◆ What to work on: Transcribe the listing below exactly, without pictures.

◆ Exercise data:

[Start of Attachment]

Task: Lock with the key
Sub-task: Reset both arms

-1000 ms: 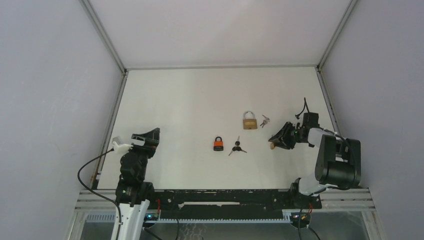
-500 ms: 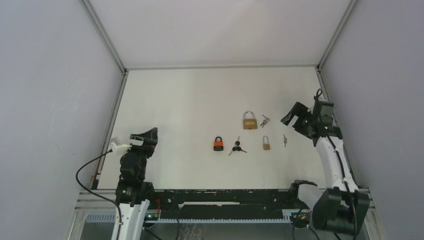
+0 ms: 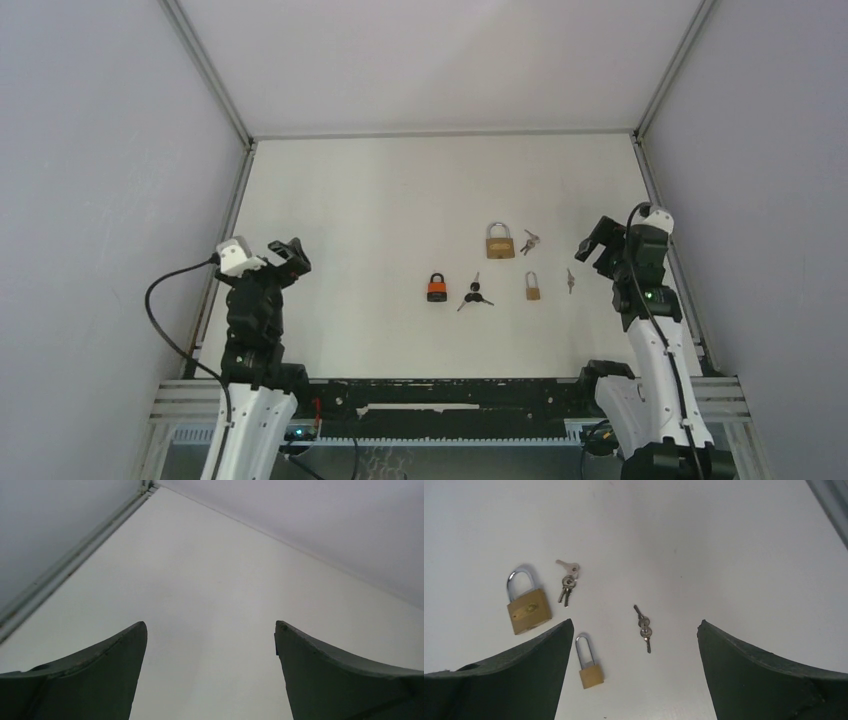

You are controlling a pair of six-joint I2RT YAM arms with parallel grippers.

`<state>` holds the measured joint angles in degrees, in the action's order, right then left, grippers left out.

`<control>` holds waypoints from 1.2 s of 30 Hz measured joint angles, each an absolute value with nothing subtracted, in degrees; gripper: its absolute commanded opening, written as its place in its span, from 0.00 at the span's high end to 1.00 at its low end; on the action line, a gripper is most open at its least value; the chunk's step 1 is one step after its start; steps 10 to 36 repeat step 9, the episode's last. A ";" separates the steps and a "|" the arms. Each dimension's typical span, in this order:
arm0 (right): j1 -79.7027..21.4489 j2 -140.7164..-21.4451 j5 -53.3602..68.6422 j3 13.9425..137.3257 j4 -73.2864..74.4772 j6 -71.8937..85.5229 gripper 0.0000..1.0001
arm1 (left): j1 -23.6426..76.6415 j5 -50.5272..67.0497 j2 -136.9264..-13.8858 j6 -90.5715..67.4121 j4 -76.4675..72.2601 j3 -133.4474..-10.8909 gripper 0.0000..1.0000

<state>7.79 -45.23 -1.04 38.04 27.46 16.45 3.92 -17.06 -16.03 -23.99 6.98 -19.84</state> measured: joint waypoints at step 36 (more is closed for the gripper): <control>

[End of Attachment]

◆ Response:
Task: Lock with the key
Sub-task: Reset both arms

-1000 ms: 
-500 ms: 
+0 ms: 

You are controlling a pair of six-joint I2RT YAM arms with parallel grippers.

`<state>` holds the measured joint angles in degrees, in the action's order, right then left, grippers left out.

`<control>` holds waypoints from 1.2 s of 30 Hz measured joint angles, each an absolute value with nothing subtracted, in degrees; gripper: its absolute commanded opening, written as its place in its span, from 0.00 at the span's high end to 1.00 at its low end; on the action line, a gripper is most open at its least value; the chunk's step 1 is one step after its start; steps 10 to 36 repeat step 9, the episode's last. A ";" separates the steps and a "|" the arms. Each dimension's typical span, in this order:
arm0 (right): j1 -79.7027..21.4489 j2 -140.7164..-21.4451 j5 -53.3602..68.6422 j3 13.9425..137.3257 j4 -73.2864..74.4772 j6 -71.8937..85.5229 gripper 0.0000..1.0001
arm1 (left): j1 -23.6426..76.6415 j5 -50.5272..67.0497 j2 -136.9264..-13.8858 j6 -90.5715..67.4121 j4 -76.4675..72.2601 j3 -133.4474..-10.8909 gripper 0.0000..1.0000

<state>7.79 -45.23 -1.04 38.04 27.46 16.45 3.92 -17.06 -16.03 -23.99 6.98 -19.84</state> measured: joint waypoints at step 36 (more is closed for the gripper): <control>

There's nothing more to this exercise.